Scientific problems are traditionally solved with powerful clusters of homogeneous CPUs connected in a variety of network topologies. However, the number of supercomputers that employ accelerators has steadily been on the rise. According to the Top500 list of the world’s most powerful supercomputers, 109 of the world’s top 500 supercomputers employ accelerators.
Accelerators that are employed in practice are mostly graphics processing units (GPUs), Xeon Phis and FPGAs. These accelerators take advantage of many-core architectures which can be used to exploit coarse and fine grained parallelism. However, the traditional problem with using GPUs and other accelerators has been the ease (or lack thereof) of programming them. To this end, NVIDIA Corporation designed the currently pervasive Compute Unified Device Architecture (CUDA) to allow for a C-like interface for scientific and general purpose programming. This was a considerable improvement over previous frameworks such as DirectX or OpenGL that required advanced skills in graphics programming. However, CUDA would still feature low on a productivity curve, with programmers having to fine tune their applications for different devices and algorithms. In this context, interactive programming on the GPU would provide tremendous benefits to scientists and programmers who not only wish to prototype their applications, but to deploy them with little or no code changes.
Julia offers programmers the ability to code interactively on the GPU. There are several libraries wrapped in Julia, giving Julia users access to accelerated BLAS (by Nick Henderson, Katharine Hyatt, et. al), FFTs (by Tim Holy et. al.), sparse routines, solvers (both by Katharine Hyatt), and deep learning (by denizyuret). With a combination of these packages, programmers can interactively develop custom GPU kernels. One example of a custom kernel is the Conjugate Gradient, which has been benchmarked below.
However, one might argue that low-level wrapper libraries do not in any manner increase programmer productivity as they involve working with obscure function interfaces. In such a case, it would be ideal to have a clean array interface for arrays on the GPU with a convenient standard library that operates on these arrays. Each operation would in turn be tuned with regards to the device in question to achieve great performance. The folks over at ArrayFire have put together a high quality open source library to work on scientific problems with GPUs.
ArrayFire.jl is a set of Julia bindings to the library. It is designed to mimic the Julia standard library in its versatility and ease of use, providing an easy-yet-powerful rrray interface that points to locations on GPU memory.

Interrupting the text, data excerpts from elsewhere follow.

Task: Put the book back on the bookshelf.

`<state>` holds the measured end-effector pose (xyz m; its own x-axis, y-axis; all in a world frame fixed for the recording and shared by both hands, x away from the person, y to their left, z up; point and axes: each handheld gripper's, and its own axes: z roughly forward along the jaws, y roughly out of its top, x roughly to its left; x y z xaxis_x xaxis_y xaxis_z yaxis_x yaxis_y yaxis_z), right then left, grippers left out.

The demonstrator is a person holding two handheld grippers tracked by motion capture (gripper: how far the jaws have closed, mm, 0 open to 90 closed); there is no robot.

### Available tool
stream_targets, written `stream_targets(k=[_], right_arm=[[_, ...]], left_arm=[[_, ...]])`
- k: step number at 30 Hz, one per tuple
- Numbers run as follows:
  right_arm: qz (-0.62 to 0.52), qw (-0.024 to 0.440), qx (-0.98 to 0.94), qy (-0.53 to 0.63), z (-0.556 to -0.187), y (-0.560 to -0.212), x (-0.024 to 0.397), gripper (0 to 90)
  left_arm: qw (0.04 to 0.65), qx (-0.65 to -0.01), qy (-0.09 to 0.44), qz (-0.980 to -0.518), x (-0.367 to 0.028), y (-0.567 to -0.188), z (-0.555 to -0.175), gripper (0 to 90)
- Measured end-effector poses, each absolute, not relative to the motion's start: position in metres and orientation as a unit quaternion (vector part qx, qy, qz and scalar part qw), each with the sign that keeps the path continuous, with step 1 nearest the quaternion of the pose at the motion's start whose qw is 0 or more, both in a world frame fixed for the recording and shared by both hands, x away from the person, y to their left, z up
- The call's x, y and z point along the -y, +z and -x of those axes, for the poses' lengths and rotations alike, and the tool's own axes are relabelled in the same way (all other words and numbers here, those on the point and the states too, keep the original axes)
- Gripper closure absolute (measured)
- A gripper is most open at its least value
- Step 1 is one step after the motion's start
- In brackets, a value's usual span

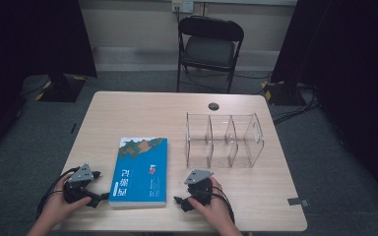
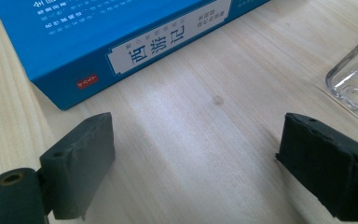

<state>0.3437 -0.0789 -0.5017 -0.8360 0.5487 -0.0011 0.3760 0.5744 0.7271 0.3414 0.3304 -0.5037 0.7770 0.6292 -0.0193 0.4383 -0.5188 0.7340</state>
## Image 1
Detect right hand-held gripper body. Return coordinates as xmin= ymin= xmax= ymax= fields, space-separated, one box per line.
xmin=183 ymin=168 xmax=215 ymax=207

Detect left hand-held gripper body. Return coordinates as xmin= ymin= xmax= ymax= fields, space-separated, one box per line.
xmin=62 ymin=162 xmax=96 ymax=205

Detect blue book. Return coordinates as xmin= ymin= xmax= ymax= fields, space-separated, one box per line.
xmin=107 ymin=137 xmax=169 ymax=210

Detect person's right hand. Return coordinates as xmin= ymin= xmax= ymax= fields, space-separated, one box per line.
xmin=187 ymin=176 xmax=236 ymax=231

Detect person's left hand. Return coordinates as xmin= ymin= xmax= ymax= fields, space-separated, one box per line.
xmin=40 ymin=172 xmax=93 ymax=228

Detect clear acrylic divided organizer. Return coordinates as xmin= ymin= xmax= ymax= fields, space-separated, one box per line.
xmin=185 ymin=112 xmax=266 ymax=170

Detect grey tape strip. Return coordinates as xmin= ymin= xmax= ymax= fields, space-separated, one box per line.
xmin=286 ymin=197 xmax=310 ymax=207

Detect black yellow striped stand base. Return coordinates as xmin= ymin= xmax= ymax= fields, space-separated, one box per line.
xmin=260 ymin=80 xmax=307 ymax=107

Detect dark curtain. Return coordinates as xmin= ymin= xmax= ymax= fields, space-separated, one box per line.
xmin=0 ymin=0 xmax=98 ymax=163
xmin=270 ymin=0 xmax=378 ymax=212

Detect black folding chair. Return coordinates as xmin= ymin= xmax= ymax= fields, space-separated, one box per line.
xmin=176 ymin=15 xmax=245 ymax=94

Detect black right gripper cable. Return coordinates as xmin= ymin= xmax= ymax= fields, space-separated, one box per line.
xmin=210 ymin=185 xmax=236 ymax=224

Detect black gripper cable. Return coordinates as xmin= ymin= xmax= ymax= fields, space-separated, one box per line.
xmin=210 ymin=185 xmax=236 ymax=224
xmin=35 ymin=166 xmax=81 ymax=221

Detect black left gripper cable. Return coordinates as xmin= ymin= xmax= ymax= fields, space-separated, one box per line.
xmin=35 ymin=166 xmax=81 ymax=221

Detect black floor cables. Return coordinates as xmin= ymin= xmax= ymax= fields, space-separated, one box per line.
xmin=271 ymin=83 xmax=322 ymax=126

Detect white wall socket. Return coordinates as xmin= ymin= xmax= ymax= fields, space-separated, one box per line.
xmin=171 ymin=0 xmax=195 ymax=14

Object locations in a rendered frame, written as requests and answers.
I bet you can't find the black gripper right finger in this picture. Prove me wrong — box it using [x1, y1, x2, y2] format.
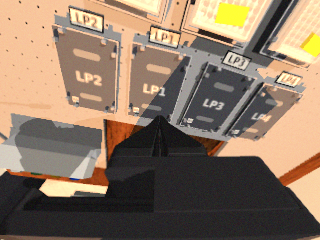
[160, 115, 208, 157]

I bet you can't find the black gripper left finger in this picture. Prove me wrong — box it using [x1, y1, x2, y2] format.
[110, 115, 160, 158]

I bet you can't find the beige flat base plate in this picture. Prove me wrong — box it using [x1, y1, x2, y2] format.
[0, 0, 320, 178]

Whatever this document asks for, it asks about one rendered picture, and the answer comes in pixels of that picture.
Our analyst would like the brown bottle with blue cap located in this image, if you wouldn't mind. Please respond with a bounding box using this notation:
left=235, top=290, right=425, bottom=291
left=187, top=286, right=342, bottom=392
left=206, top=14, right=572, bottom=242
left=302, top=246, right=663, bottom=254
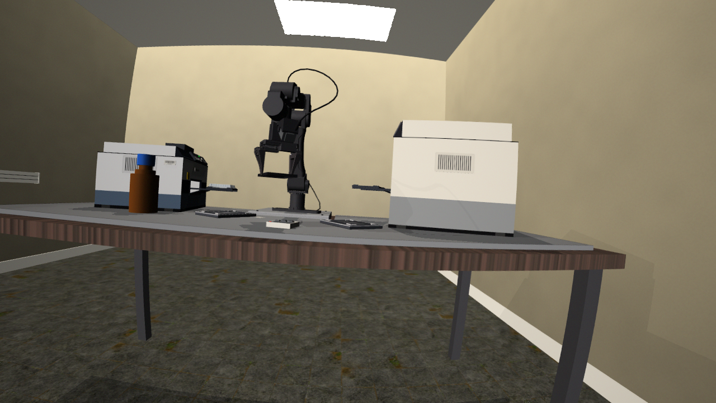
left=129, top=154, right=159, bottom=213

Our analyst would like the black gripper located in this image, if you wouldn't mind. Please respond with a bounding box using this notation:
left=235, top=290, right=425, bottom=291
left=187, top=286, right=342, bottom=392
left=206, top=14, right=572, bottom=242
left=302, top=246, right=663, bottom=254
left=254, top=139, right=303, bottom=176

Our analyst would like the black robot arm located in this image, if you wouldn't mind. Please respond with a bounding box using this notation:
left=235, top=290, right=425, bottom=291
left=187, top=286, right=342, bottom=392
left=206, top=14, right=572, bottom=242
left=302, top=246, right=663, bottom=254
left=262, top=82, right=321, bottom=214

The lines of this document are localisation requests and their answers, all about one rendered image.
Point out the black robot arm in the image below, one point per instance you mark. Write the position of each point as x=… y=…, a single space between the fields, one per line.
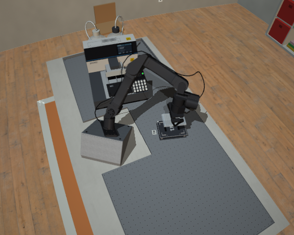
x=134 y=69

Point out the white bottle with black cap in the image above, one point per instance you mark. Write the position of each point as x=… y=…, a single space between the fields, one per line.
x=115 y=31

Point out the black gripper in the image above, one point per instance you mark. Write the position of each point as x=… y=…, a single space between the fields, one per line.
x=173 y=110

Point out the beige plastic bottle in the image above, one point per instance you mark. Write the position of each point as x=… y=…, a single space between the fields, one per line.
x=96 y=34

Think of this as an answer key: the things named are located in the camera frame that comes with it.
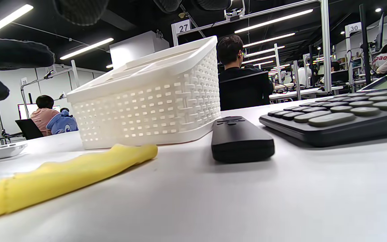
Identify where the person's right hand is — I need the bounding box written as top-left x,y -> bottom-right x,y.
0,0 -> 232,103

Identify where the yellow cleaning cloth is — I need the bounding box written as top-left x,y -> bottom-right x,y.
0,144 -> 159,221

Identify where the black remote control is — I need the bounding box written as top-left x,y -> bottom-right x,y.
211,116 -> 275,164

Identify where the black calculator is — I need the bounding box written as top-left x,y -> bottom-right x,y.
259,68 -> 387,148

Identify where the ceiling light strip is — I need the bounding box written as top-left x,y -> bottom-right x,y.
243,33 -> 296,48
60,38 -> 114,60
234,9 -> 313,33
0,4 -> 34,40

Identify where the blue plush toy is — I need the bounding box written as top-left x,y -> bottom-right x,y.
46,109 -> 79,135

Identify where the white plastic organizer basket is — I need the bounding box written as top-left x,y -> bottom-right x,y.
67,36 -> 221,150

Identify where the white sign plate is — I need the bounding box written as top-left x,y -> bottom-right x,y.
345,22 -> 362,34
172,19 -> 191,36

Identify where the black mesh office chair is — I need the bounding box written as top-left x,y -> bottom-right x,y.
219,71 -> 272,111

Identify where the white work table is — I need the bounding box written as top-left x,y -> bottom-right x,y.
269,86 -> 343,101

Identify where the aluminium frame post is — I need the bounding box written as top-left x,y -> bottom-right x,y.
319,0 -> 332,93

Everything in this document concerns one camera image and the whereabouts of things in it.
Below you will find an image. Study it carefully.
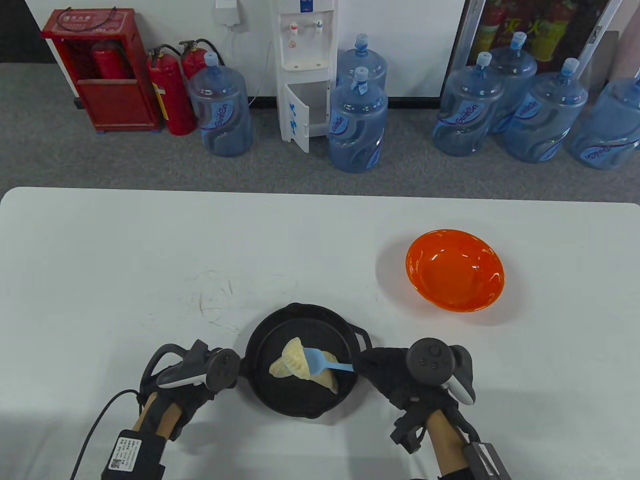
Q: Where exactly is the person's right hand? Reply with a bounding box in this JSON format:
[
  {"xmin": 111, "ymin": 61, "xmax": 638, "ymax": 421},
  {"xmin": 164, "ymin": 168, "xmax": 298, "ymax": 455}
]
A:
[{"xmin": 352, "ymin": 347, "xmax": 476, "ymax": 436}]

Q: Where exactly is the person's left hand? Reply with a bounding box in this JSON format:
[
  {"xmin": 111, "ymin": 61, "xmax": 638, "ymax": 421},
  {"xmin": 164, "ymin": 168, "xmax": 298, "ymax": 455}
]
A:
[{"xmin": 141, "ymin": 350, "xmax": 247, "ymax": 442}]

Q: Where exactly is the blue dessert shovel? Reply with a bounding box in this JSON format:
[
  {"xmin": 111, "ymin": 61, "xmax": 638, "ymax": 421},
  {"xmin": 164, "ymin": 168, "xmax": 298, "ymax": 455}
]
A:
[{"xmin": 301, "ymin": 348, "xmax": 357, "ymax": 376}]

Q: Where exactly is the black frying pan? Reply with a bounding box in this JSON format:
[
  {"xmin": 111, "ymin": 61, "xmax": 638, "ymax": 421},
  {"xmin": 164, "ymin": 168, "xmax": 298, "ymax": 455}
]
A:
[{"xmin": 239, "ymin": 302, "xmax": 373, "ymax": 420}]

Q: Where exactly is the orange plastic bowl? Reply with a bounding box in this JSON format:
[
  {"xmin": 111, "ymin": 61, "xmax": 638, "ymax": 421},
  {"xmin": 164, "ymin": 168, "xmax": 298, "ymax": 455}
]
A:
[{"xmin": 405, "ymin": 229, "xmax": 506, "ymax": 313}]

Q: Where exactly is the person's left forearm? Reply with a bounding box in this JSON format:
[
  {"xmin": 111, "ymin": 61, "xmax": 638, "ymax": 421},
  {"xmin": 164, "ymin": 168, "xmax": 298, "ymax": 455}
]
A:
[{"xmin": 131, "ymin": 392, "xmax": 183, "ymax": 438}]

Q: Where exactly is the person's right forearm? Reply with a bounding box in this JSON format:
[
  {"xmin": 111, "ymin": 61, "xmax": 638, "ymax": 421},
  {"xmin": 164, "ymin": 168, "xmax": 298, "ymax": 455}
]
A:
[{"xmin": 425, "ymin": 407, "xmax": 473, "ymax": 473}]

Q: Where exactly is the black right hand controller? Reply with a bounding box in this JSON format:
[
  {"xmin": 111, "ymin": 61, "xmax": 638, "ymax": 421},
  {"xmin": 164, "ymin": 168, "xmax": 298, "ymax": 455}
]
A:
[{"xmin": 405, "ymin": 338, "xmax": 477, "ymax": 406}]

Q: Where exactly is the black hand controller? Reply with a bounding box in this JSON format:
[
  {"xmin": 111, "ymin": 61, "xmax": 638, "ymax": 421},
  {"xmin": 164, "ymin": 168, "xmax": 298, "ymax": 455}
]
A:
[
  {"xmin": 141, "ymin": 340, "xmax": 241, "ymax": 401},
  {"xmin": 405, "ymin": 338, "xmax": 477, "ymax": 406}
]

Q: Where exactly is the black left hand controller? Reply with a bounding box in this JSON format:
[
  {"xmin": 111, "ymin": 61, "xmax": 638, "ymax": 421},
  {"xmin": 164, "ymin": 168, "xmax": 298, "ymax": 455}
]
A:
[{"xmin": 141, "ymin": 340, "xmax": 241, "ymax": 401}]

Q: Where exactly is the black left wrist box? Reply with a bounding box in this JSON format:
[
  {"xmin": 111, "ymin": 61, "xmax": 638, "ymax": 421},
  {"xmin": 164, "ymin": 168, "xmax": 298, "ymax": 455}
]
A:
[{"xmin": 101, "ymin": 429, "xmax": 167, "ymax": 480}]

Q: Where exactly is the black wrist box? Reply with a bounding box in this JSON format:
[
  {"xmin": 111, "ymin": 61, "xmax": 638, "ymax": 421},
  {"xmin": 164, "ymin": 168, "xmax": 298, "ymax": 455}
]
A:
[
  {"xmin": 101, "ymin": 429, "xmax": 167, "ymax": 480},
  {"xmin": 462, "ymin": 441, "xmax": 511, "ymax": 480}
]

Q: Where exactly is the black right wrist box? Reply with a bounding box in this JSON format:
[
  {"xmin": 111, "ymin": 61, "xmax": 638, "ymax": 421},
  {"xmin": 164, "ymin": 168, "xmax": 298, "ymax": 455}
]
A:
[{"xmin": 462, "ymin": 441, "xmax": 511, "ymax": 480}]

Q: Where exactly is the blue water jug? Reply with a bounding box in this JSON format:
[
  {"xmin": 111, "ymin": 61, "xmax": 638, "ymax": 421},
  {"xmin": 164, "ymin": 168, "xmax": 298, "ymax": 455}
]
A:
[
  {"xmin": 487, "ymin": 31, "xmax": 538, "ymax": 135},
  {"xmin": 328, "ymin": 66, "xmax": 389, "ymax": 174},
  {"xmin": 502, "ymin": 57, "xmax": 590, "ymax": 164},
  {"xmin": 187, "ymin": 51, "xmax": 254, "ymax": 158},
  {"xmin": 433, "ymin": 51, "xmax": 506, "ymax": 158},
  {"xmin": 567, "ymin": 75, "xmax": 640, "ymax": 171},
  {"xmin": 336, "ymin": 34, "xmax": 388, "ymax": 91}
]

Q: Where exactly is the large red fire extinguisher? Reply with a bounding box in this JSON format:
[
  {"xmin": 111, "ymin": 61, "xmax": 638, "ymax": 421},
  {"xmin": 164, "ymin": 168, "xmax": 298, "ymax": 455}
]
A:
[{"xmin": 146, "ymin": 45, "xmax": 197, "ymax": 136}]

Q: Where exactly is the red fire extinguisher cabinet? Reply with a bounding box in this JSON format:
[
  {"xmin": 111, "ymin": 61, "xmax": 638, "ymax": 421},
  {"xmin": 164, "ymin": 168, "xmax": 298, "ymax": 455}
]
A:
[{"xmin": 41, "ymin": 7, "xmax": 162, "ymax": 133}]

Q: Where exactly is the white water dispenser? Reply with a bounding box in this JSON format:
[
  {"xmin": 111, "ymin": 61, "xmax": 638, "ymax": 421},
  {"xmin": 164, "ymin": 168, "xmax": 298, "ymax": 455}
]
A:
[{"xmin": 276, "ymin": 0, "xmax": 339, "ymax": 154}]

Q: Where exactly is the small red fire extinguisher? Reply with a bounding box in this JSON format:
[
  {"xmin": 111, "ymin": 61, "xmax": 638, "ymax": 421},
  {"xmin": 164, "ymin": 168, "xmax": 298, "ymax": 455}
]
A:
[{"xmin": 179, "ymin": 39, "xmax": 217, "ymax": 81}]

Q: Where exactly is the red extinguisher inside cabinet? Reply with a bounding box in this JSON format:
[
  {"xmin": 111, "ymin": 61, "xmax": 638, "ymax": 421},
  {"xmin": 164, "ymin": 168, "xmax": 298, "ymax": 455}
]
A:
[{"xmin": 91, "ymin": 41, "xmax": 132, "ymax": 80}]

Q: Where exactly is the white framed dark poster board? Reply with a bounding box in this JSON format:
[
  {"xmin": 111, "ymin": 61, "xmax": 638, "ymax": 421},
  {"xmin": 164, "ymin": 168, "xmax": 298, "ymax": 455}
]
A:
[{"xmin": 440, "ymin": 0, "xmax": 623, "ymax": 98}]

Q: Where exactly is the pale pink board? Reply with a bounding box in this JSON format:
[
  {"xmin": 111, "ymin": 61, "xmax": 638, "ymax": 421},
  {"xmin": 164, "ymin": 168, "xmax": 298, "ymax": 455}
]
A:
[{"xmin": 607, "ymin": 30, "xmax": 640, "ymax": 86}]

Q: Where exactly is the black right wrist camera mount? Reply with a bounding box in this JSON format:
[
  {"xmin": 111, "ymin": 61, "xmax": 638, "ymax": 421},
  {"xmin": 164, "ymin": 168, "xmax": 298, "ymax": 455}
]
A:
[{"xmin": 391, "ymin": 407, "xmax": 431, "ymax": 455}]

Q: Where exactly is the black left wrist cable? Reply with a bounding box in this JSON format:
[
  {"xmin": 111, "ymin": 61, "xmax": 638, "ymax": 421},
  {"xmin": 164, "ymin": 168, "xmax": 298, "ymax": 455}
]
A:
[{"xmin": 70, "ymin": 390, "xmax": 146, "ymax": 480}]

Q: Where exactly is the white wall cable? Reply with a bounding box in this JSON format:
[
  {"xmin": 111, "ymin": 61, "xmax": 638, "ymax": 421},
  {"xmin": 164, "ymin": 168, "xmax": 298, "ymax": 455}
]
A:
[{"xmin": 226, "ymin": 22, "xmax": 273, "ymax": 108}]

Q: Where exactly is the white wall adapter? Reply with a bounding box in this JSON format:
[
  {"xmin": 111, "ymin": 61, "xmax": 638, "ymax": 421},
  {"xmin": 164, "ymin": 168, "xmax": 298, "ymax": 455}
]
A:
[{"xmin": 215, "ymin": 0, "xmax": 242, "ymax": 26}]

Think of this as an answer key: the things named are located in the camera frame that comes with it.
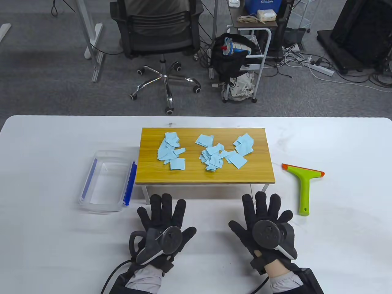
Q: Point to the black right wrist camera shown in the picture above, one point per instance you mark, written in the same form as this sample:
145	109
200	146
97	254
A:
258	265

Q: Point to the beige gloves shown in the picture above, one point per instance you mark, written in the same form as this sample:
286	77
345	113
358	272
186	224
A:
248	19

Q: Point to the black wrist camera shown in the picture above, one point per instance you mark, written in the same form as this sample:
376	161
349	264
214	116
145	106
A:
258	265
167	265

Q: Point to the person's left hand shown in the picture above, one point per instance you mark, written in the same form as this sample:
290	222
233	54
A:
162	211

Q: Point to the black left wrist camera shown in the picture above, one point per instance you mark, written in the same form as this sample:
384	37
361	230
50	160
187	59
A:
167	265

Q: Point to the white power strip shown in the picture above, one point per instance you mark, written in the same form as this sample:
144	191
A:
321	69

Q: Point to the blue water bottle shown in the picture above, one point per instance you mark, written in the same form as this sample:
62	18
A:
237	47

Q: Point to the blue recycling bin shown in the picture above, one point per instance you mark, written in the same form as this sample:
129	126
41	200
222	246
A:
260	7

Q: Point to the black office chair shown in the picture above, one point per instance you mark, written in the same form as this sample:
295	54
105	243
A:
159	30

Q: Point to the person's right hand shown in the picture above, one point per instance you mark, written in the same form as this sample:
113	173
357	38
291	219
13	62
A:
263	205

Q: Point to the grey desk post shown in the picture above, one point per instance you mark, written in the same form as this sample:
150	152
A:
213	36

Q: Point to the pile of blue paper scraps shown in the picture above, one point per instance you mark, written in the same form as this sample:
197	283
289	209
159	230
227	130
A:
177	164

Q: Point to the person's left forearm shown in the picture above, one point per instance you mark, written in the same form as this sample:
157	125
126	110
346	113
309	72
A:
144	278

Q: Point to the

Julia’s multiple dispatch and generic programming capabilities make it possible for users to write natural mathematical code and transparently leverage GPUs for performance. This is done by defining a type AFArray as a subtype of AbstractArray. AFArray now acts as an interface to an array on device memory. A set of functions are imported from Base Julia and are dispatched across the new AFArray type. Thus users may be able to write code in Julia that runs on the CPU and port it to run on the GPU with very few code changes. In addition to functions that mimic Julia’s standard library, ArrayFire.jl provides powerful functions in image processing and computer vision, amongst others.
The benefits of accelerated code can be seen in real world applications. Consider the following image segmentation demo on satellite footage of the Hurricane Katrina. Image segmentation is an important step in weather forecasting, and should be performed on many high definition images on a daily basis. In such a use-case, interactive GPU programming would allow the applications designer to leverage powerful graphics processing on the GPU with little or no code changes from his original prototype. The application used the K-means algorithm which can easily be expressed in Julia and accelerated by ArrayFire.jl. It initializes some random clusters and then reassigns the clusters according to Manhattan distances.
The package CUDAnative.jl by Tim Besard et. al. provides support for compiling and executing native Julia kernels on CUDA hardware. This allows Julia users to write purely Julia code that can compile all the way down to PTX IR that can directly execute on CUDA-enabled GPUs.